What you should do:
Write out again only the lines running from the one that contains "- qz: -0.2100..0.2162" to the end of the records below, including both the first and the last.

Source records:
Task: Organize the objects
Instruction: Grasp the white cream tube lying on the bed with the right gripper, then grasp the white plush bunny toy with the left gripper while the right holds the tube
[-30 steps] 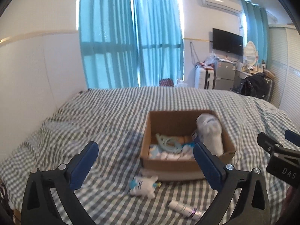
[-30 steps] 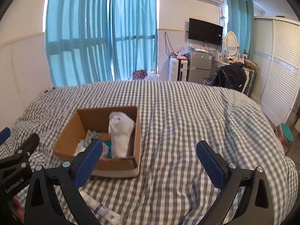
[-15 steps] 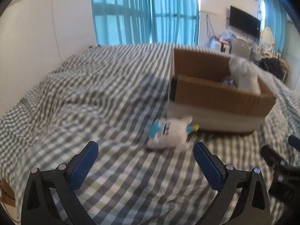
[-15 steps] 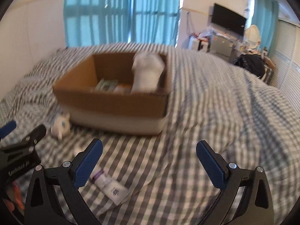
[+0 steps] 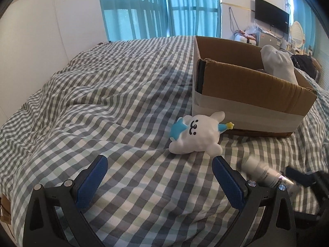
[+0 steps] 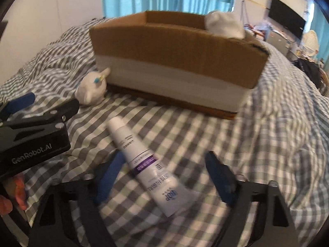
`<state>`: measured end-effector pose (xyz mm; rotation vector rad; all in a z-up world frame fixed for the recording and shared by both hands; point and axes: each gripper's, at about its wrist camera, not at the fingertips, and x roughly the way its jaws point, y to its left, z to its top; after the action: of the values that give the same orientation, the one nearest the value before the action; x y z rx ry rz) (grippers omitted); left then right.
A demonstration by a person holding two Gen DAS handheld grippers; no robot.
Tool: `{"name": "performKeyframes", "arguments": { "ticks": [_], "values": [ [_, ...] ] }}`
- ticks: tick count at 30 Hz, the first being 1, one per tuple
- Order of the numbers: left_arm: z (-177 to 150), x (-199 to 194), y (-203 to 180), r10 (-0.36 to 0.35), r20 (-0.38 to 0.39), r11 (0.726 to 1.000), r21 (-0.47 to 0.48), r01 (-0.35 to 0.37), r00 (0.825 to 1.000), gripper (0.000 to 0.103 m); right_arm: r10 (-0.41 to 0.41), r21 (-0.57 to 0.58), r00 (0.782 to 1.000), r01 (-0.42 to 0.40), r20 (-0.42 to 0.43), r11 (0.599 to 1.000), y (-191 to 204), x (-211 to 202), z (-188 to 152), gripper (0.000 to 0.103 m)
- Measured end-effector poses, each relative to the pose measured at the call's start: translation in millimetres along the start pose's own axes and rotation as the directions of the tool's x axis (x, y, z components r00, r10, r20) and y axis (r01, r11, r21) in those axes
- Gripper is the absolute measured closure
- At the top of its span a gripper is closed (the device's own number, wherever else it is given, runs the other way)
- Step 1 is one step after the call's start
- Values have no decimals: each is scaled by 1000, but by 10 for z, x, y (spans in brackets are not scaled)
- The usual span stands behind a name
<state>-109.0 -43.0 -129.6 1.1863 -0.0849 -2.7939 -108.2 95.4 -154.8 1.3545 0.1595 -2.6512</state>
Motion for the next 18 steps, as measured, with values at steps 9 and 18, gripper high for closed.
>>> {"name": "performKeyframes", "arguments": {
  "ticks": [9, 18],
  "values": [
    [87, 93, -174, -44, -9, 999, 23, 44, 999, 0, -20, 102, 999, 15, 47, 995, -469, -168, 25, 88],
    [322, 672, -201, -69, -63, 996, -65, 65, 996, 0, -31, 150, 997, 20, 69, 989, -851, -205, 29, 88]
  ]
}}
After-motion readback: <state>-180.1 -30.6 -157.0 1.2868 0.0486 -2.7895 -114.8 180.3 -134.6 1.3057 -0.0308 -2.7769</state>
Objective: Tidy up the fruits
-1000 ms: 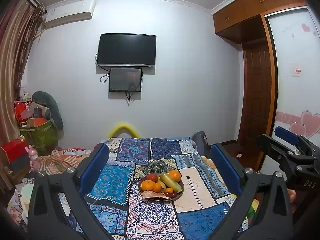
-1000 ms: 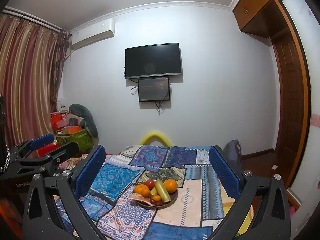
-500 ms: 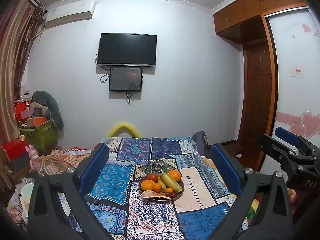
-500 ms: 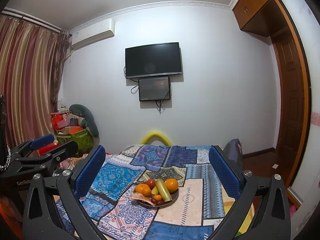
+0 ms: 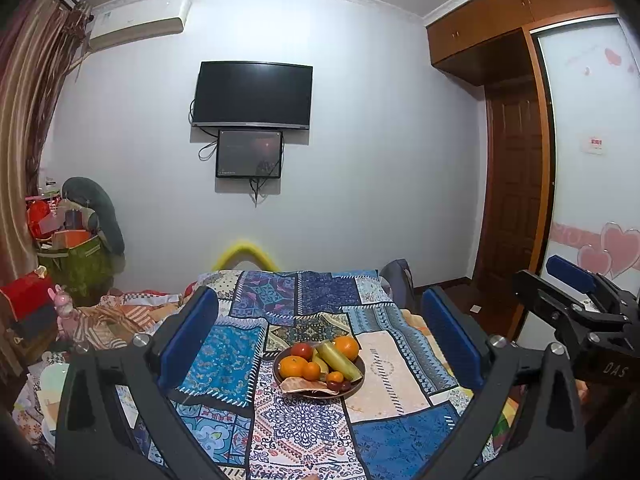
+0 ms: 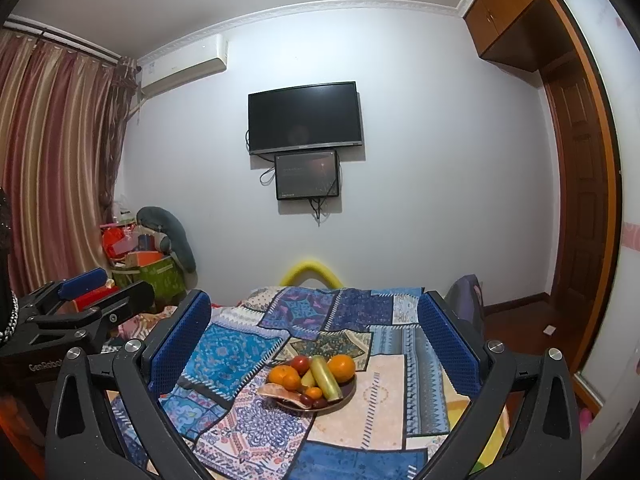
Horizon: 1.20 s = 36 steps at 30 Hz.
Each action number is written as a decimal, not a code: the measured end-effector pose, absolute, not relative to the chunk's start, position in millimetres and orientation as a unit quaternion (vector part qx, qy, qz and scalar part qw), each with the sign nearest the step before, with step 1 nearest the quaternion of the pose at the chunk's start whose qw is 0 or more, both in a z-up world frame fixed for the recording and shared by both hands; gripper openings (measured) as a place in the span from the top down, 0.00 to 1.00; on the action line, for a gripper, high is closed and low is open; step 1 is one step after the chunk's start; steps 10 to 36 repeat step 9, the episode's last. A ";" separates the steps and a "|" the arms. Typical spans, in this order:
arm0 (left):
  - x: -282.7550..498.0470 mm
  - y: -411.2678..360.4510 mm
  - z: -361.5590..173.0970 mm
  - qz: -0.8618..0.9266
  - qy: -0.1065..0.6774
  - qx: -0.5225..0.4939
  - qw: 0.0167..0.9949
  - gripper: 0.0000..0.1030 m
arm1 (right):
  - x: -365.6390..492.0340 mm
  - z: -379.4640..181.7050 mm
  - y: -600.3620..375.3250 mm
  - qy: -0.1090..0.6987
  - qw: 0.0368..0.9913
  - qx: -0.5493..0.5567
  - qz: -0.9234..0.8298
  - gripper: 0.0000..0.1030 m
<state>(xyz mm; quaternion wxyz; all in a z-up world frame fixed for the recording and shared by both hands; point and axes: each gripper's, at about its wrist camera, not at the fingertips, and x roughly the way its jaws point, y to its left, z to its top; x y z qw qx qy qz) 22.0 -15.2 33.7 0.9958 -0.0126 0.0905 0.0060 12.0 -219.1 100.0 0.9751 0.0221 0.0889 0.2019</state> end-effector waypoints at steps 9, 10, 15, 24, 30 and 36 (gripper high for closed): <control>27.3 -20.8 31.2 -0.001 0.099 -0.002 0.995 0.00 | 20.6 96.7 -217.5 0.100 0.974 0.021 0.202 0.00; 27.3 -20.8 31.2 -0.001 0.099 -0.002 0.995 0.00 | 20.6 96.7 -217.5 0.100 0.974 0.021 0.202 0.00; 27.3 -20.8 31.2 -0.001 0.099 -0.002 0.995 0.00 | 20.6 96.7 -217.5 0.100 0.974 0.021 0.202 0.00; 27.3 -20.8 31.2 -0.001 0.099 -0.002 0.995 0.00 | 20.6 96.7 -217.5 0.100 0.974 0.021 0.202 0.00; 27.3 -20.8 31.2 -0.001 0.099 -0.002 0.995 0.00 | 20.6 96.7 -217.5 0.100 0.974 0.021 0.202 0.00; 27.3 -20.8 31.2 -0.001 0.099 -0.002 0.995 0.00 | 20.6 96.7 -217.5 0.100 0.974 0.021 0.202 0.00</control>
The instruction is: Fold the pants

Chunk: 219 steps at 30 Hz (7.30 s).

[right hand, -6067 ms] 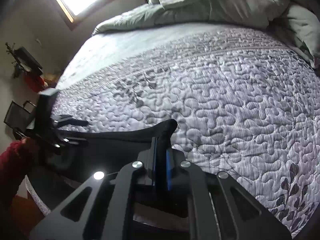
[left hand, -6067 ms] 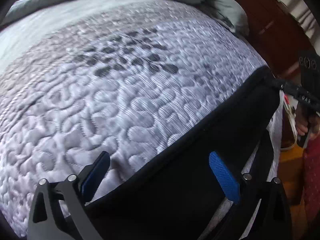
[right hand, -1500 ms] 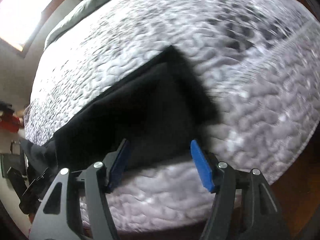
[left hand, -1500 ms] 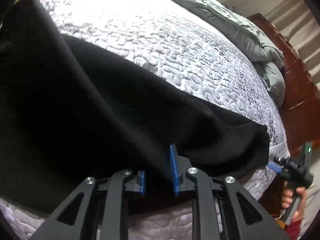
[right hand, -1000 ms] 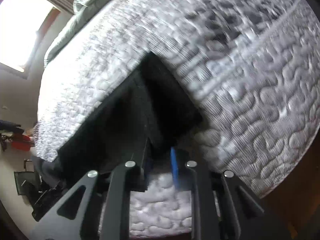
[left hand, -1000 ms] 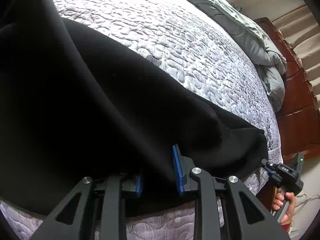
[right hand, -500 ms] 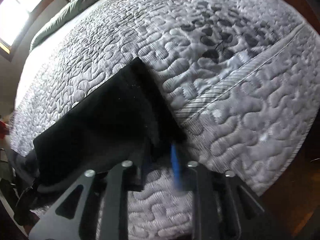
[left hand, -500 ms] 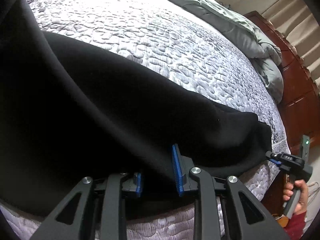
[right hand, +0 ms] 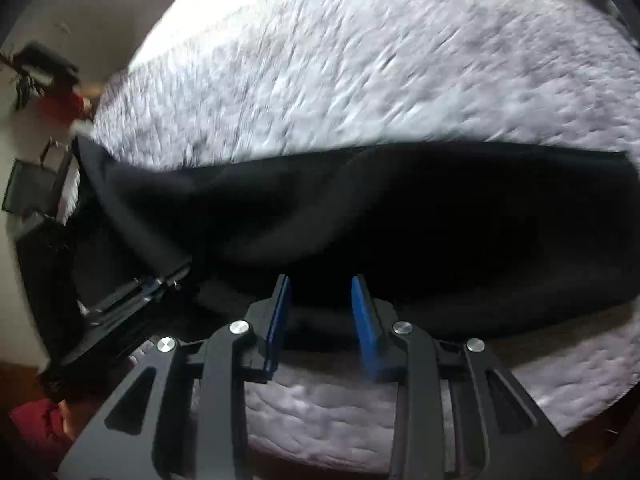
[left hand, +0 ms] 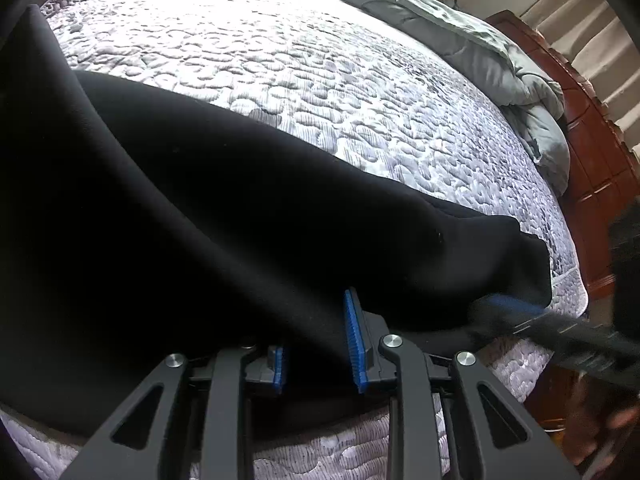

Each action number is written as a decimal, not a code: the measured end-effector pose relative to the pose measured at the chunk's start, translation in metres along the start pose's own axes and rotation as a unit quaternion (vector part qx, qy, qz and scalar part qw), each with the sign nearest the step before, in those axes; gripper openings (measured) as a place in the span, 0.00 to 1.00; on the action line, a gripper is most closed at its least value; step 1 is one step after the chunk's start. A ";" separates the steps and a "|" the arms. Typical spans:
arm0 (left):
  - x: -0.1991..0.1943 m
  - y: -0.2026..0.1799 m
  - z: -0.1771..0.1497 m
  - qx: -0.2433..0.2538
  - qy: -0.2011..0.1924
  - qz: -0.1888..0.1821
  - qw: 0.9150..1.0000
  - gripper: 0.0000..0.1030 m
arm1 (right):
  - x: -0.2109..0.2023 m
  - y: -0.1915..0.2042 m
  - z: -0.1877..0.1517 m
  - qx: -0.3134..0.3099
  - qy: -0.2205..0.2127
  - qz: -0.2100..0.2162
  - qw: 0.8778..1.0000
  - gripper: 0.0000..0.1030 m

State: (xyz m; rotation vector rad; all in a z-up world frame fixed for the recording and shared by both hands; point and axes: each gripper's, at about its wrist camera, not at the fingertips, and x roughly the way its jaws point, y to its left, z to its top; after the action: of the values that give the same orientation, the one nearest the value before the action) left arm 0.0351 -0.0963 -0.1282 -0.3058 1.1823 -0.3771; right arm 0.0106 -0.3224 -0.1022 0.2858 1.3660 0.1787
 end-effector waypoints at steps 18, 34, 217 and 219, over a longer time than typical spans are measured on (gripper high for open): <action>-0.053 0.081 0.106 -0.064 0.041 0.169 0.983 0.73 | 0.019 0.003 -0.024 0.003 -0.017 -0.026 1.000 0.31; -0.101 0.084 -0.001 -0.055 -0.100 0.132 0.985 0.09 | 0.006 -0.021 -0.025 0.016 -0.006 0.003 1.000 0.31; -0.110 0.168 0.004 -0.093 -0.087 0.128 0.983 0.86 | 0.033 0.197 0.079 -0.250 -0.054 0.052 0.965 0.27; -0.108 0.146 0.002 -0.060 -0.093 0.116 0.987 0.86 | 0.015 0.166 0.071 -0.227 -0.060 0.032 0.972 0.27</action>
State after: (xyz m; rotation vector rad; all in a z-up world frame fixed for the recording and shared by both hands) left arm 0.0195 0.0821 -0.0995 -0.2970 1.0458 -0.0728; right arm 0.0893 -0.1669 -0.0530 -0.0430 1.1590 0.5111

Reply to the task:
  - qz: -0.2100..0.2162
  - qw: 0.8778..1.0000
  - gripper: 0.0000..0.1030 m

State: (xyz m; rotation vector rad; all in a z-up world frame fixed for the recording and shared by both hands; point and axes: each gripper's, at about its wrist camera, not at the fingertips, and x roughly the way its jaws point, y to its left, z to its top; after the action: of the values that give the same orientation, the one nearest the value before the action) left arm 0.0351 -0.0963 -0.1282 -0.3058 1.1823 -0.3771; right arm 0.0106 -0.3224 -0.1022 0.2858 1.3660 0.1787
 end-effector waypoints at steps 18, 34, 217 and 219, over a longer time than typical spans are measured on (gripper high for open): <action>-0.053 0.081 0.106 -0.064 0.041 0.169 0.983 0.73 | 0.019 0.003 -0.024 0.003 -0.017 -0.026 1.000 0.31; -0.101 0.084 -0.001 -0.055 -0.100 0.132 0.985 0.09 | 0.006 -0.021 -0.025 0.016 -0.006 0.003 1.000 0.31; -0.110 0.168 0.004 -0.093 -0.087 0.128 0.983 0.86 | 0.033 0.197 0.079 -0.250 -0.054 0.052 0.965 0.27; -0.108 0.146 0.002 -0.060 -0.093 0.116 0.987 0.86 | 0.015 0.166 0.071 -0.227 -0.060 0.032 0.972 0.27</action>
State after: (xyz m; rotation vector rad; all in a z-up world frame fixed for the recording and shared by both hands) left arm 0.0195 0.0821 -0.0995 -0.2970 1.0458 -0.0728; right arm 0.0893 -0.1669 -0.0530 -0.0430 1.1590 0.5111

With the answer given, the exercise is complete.